● **What is expected**
Report each line of the listing below that holds "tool".

The data: Begin

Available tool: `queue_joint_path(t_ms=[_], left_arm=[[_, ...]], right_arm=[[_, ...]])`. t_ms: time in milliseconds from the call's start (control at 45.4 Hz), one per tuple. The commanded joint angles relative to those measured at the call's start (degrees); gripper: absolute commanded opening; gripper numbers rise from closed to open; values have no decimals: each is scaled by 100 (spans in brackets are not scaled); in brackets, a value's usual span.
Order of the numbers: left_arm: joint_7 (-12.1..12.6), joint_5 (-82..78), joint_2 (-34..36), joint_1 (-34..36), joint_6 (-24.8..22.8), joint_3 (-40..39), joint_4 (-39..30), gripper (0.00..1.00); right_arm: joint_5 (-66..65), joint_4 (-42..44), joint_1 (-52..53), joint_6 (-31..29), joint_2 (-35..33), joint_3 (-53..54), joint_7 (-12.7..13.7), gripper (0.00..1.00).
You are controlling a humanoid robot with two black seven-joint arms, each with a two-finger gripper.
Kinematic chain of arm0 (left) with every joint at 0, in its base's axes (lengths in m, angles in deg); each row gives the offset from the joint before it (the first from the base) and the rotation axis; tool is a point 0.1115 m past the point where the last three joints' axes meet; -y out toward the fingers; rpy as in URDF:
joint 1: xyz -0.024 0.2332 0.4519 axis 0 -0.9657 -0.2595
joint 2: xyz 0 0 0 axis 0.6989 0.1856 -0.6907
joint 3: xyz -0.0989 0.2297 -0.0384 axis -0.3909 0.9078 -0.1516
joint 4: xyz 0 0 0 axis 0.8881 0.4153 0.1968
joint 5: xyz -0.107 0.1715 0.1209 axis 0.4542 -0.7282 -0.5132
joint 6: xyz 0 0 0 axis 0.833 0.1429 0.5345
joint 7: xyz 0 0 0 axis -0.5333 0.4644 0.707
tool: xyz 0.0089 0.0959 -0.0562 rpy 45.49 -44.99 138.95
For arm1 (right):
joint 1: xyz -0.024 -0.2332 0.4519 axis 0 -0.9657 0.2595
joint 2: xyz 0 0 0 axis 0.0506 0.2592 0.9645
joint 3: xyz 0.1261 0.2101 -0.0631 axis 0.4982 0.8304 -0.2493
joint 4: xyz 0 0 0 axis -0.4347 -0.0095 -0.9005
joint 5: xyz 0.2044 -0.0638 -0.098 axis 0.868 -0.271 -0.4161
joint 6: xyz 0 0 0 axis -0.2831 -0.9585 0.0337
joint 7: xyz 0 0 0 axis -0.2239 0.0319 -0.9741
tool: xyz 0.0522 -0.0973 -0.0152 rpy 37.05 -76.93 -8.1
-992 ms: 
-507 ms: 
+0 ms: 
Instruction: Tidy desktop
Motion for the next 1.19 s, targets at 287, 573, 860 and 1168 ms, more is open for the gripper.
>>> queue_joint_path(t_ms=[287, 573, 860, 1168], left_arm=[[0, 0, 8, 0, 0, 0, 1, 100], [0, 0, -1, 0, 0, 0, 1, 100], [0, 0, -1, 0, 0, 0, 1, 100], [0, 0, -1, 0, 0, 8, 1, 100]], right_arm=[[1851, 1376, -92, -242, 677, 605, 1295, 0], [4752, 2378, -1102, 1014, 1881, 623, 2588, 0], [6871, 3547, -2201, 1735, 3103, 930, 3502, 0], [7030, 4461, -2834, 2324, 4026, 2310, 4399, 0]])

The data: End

● **Expected answer**
Available tool: `queue_joint_path(t_ms=[_], left_arm=[[_, ...]], right_arm=[[_, ...]])`. t_ms: time in milliseconds from the call's start (control at 45.4 Hz), one per tuple. The commanded joint angles relative to those measured at the call's start (degrees); gripper: absolute commanded opening; gripper numbers rise from closed to open; values have no decimals: each is scaled by 100 (spans in brackets are not scaled); in brackets, a value's usual span.
Kinematic chain of arm0 (left) with every joint at 0, in its base's axes (lengths in m, angles in deg); each row gives the offset from the joint before it (the first from the base) and the rotation axis; tool is a point 0.1115 m past the point where the last three joints' axes meet; -y out toward the fingers; rpy as in URDF:
tool: xyz 0.0089 0.0959 -0.0562 rpy 45.49 -44.99 138.95
tool: xyz 0.0522 -0.0973 -0.0152 rpy 37.05 -76.93 -8.1

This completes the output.